Camat Jarang di Tempat, Bikin Warga Susah selesaikan Masalah
BANJARMASINPOST.CO.ID, KOTABARU -
Penyelesaian persoalan rencana pengusiran Supatmi (40), warga Desa
Mayangsari, Kecamatan Pamukan Barat, Kotabaru melalui mediasi atau
musyawarah oleh Kapolsek setempat belum dilaksanakan. Padahal batas waktu
Supatmi meninggalkan desa tinggal 12 hari lagi.
Berlarut-larutnya
upaya penyelesaian masalah dihadapi antara Supatmi dan warga serta
kepala desa, dipicu karena Supatmi nikah siri. lantaran camat selaku
kepala wilayah jarang ada di tempat.
"Jika camat di tempat, mungkin
upaya penyelesaian persoalan ini sudah ada titik terangnya.
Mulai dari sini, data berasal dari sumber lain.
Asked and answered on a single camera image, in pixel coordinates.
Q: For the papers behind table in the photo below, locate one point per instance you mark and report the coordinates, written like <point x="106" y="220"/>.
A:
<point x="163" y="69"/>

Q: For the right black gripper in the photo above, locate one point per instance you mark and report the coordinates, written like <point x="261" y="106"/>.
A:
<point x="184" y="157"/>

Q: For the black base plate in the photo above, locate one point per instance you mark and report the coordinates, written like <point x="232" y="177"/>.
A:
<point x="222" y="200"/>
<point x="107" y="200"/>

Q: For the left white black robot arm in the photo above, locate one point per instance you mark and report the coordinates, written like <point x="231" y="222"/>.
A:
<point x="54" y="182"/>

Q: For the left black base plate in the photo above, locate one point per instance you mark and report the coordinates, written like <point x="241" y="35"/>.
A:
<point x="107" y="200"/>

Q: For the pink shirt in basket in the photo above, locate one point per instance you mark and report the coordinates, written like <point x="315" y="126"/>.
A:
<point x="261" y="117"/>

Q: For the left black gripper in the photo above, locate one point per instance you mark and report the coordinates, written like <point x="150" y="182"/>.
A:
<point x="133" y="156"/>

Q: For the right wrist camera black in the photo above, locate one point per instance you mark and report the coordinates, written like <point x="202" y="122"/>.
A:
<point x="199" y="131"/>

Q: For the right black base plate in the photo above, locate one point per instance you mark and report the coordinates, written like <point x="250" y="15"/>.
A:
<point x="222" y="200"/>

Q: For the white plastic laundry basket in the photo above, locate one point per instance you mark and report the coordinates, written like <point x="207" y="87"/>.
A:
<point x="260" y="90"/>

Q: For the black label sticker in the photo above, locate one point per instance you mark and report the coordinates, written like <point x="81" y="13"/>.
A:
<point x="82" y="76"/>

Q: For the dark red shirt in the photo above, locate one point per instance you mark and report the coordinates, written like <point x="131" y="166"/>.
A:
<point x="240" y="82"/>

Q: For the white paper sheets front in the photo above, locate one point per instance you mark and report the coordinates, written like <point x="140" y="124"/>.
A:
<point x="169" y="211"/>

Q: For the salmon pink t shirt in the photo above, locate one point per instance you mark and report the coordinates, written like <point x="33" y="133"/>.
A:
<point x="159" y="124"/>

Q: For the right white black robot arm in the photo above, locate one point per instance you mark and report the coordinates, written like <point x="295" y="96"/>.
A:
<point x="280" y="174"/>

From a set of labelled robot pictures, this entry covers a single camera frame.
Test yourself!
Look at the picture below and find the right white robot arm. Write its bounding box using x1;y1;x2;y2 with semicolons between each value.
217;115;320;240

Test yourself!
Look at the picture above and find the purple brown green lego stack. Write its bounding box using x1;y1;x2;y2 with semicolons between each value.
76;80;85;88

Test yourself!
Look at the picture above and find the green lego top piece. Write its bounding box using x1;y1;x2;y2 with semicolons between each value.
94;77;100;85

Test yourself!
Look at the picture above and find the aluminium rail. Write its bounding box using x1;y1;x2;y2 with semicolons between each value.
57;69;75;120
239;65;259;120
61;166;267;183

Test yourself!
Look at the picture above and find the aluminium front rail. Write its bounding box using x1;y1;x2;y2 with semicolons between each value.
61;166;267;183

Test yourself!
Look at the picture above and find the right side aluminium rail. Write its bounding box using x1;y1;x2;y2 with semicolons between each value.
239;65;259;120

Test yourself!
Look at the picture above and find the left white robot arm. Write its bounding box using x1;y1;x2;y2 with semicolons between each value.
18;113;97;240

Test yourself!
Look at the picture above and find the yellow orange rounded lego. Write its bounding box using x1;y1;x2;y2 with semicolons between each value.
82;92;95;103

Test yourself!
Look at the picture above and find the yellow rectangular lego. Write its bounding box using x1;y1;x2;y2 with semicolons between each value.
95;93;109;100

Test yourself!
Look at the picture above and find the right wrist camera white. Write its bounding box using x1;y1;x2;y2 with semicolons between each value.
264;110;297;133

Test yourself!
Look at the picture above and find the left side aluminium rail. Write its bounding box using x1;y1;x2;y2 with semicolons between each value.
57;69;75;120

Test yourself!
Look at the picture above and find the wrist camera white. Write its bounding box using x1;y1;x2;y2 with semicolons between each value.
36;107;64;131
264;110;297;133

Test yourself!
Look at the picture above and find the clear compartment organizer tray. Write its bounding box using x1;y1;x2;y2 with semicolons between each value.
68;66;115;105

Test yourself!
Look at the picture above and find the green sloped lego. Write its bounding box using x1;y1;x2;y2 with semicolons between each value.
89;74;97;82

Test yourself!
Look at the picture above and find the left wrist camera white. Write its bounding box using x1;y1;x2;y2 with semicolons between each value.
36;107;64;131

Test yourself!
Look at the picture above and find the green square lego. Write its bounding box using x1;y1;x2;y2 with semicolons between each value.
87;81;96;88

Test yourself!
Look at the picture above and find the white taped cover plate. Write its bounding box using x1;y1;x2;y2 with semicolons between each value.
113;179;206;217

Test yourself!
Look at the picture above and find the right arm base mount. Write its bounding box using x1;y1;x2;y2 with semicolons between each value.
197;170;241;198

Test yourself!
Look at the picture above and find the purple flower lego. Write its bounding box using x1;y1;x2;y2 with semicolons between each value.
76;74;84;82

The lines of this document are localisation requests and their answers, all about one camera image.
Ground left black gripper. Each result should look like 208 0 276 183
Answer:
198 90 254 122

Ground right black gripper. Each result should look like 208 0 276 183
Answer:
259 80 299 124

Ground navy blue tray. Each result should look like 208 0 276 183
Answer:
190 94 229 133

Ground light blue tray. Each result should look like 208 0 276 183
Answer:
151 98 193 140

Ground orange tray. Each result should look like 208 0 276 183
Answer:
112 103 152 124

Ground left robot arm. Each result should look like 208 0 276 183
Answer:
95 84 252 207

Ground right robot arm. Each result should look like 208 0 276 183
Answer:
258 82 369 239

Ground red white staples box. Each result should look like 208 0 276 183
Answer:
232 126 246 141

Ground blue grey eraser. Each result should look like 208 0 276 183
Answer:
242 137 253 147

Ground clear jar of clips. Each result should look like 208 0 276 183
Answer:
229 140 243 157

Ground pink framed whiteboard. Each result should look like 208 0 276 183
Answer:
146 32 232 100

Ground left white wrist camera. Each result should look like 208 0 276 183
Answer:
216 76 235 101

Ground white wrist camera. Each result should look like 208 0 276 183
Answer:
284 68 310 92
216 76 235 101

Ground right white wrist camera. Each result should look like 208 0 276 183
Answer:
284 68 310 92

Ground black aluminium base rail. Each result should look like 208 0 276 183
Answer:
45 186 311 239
Sehingga
tidak perlu pihaknya memanggil para saksi-saksi untuk dilakukan
pemeriksaan terkait penyiraman bensin di rumah Supatmi yang mengadukan
persoalan itu ke polseknya. Perbuatan itu memenuhi unsur pidana, karena
upaya melakukan percobaan pembakaran," ujar Eka.